• **What to produce**: Retype only the lines at the head of the records, first through the one with "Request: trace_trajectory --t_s", exactly as written.

Excerpts from a dataset
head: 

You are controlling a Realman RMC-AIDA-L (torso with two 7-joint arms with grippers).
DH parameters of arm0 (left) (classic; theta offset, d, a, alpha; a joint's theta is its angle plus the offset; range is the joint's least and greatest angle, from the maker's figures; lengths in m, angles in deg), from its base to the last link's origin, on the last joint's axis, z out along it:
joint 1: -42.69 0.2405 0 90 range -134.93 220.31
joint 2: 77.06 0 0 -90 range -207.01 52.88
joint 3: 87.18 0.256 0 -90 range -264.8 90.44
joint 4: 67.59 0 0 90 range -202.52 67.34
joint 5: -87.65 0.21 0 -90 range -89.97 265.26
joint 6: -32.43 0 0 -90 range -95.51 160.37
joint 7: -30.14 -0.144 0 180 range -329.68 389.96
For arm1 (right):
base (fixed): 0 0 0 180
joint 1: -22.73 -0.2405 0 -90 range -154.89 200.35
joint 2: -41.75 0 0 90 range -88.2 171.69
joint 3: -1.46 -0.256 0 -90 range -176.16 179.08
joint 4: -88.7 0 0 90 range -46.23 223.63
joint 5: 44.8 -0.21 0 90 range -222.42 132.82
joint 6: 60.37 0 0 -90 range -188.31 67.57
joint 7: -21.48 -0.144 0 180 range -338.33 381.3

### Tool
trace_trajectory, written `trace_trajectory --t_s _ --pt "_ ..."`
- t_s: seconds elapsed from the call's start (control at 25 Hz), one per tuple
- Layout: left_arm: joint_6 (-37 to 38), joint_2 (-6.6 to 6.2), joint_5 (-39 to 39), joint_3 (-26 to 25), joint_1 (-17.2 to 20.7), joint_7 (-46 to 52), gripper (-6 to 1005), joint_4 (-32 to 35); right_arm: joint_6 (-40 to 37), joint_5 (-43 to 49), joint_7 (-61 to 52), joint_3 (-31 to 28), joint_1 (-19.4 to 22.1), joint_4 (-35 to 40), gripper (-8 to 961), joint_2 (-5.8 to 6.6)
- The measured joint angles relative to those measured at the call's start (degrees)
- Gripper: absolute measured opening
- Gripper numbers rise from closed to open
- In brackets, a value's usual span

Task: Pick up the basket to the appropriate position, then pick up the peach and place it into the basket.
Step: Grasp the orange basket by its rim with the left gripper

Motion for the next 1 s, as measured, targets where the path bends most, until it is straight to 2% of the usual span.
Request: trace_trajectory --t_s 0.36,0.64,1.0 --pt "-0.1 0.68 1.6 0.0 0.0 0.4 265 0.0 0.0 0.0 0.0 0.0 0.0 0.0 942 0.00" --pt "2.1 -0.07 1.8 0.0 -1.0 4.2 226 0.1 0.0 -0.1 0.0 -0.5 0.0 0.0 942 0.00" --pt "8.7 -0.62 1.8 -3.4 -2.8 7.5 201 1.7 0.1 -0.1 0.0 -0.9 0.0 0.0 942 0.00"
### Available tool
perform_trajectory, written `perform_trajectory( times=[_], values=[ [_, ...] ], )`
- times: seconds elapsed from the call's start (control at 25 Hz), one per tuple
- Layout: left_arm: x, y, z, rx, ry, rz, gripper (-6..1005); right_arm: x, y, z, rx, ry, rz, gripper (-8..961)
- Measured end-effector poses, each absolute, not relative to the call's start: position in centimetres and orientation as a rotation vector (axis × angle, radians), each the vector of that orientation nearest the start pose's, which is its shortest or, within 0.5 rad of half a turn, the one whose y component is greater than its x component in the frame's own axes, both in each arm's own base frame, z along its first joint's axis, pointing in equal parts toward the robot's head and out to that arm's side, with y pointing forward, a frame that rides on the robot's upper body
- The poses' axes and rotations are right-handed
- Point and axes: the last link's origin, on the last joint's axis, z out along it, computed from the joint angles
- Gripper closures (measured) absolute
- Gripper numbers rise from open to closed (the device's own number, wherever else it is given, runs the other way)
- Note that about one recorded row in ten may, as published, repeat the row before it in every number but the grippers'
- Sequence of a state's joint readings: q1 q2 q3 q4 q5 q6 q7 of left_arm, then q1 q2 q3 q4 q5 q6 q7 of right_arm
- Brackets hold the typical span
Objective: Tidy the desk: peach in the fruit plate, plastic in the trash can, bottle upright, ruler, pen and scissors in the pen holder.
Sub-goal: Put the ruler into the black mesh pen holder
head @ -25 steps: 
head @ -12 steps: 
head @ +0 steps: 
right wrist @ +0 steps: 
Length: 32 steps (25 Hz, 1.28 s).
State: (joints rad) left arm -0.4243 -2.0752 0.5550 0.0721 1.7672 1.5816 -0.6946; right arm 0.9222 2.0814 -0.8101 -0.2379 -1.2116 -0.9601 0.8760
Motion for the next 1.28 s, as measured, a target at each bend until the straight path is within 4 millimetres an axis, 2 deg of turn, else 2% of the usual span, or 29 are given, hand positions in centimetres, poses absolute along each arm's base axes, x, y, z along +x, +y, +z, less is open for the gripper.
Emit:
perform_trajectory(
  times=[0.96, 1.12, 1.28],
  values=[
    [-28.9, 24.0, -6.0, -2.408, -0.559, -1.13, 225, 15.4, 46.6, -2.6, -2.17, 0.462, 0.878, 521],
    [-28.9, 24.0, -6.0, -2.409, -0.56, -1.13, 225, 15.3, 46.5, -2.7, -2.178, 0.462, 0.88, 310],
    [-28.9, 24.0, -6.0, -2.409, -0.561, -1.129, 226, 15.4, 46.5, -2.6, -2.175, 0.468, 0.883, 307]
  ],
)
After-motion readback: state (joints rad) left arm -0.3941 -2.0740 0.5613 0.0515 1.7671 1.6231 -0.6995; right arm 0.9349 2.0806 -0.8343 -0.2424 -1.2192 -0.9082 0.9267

• **Task solution**:
head: 

You are controlling a Realman RMC-AIDA-L (torso with two 7-joint arms with grippers).
DH parameters of arm0 (left) (classic; theta offset, d, a, alpha; a joint's theta is its angle plus the offset; range is the joint's least and greatest angle, from the maker's figures; lengths in m, angles in deg), from its base to the last link's origin, on the last joint's axis, z out along it:
joint 1: -42.69 0.2405 0 90 range -134.93 220.31
joint 2: 77.06 0 0 -90 range -207.01 52.88
joint 3: 87.18 0.256 0 -90 range -264.8 90.44
joint 4: 67.59 0 0 90 range -202.52 67.34
joint 5: -87.65 0.21 0 -90 range -89.97 265.26
joint 6: -32.43 0 0 -90 range -95.51 160.37
joint 7: -30.14 -0.144 0 180 range -329.68 389.96
For arm1 (right):
base (fixed): 0 0 0 180
joint 1: -22.73 -0.2405 0 -90 range -154.89 200.35
joint 2: -41.75 0 0 90 range -88.2 171.69
joint 3: -1.46 -0.256 0 -90 range -176.16 179.08
joint 4: -88.7 0 0 90 range -46.23 223.63
joint 5: 44.8 -0.21 0 90 range -222.42 132.82
joint 6: 60.37 0 0 -90 range -188.31 67.57
joint 7: -21.48 -0.144 0 180 range -338.33 381.3

### Tool
trace_trajectory, written `trace_trajectory --t_s _ --pt "_ ..."`
- t_s: seconds elapsed from the call's start (control at 25 Hz), one per tuple
- Layout: left_arm: joint_6 (-37 to 38), joint_2 (-6.6 to 6.2), joint_5 (-39 to 39), joint_3 (-26 to 25), joint_1 (-17.2 to 20.7), joint_7 (-46 to 52), gripper (-6 to 1005), joint_4 (-32 to 35); right_arm: joint_6 (-40 to 37), joint_5 (-43 to 49), joint_7 (-61 to 52), joint_3 (-31 to 28), joint_1 (-19.4 to 22.1), joint_4 (-35 to 40), gripper (-8 to 961), joint_2 (-5.8 to 6.6)
- The measured joint angles relative to those measured at the call's start (degrees)
- Gripper: absolute measured opening
- Gripper numbers rise from closed to open
- In brackets, a value's usual span

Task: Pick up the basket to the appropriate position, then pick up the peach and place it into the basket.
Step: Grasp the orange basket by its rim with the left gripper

Motion for the next 1 s, as measured, targets where the path bends most, until it is straight to 2% of the usual span.
Request: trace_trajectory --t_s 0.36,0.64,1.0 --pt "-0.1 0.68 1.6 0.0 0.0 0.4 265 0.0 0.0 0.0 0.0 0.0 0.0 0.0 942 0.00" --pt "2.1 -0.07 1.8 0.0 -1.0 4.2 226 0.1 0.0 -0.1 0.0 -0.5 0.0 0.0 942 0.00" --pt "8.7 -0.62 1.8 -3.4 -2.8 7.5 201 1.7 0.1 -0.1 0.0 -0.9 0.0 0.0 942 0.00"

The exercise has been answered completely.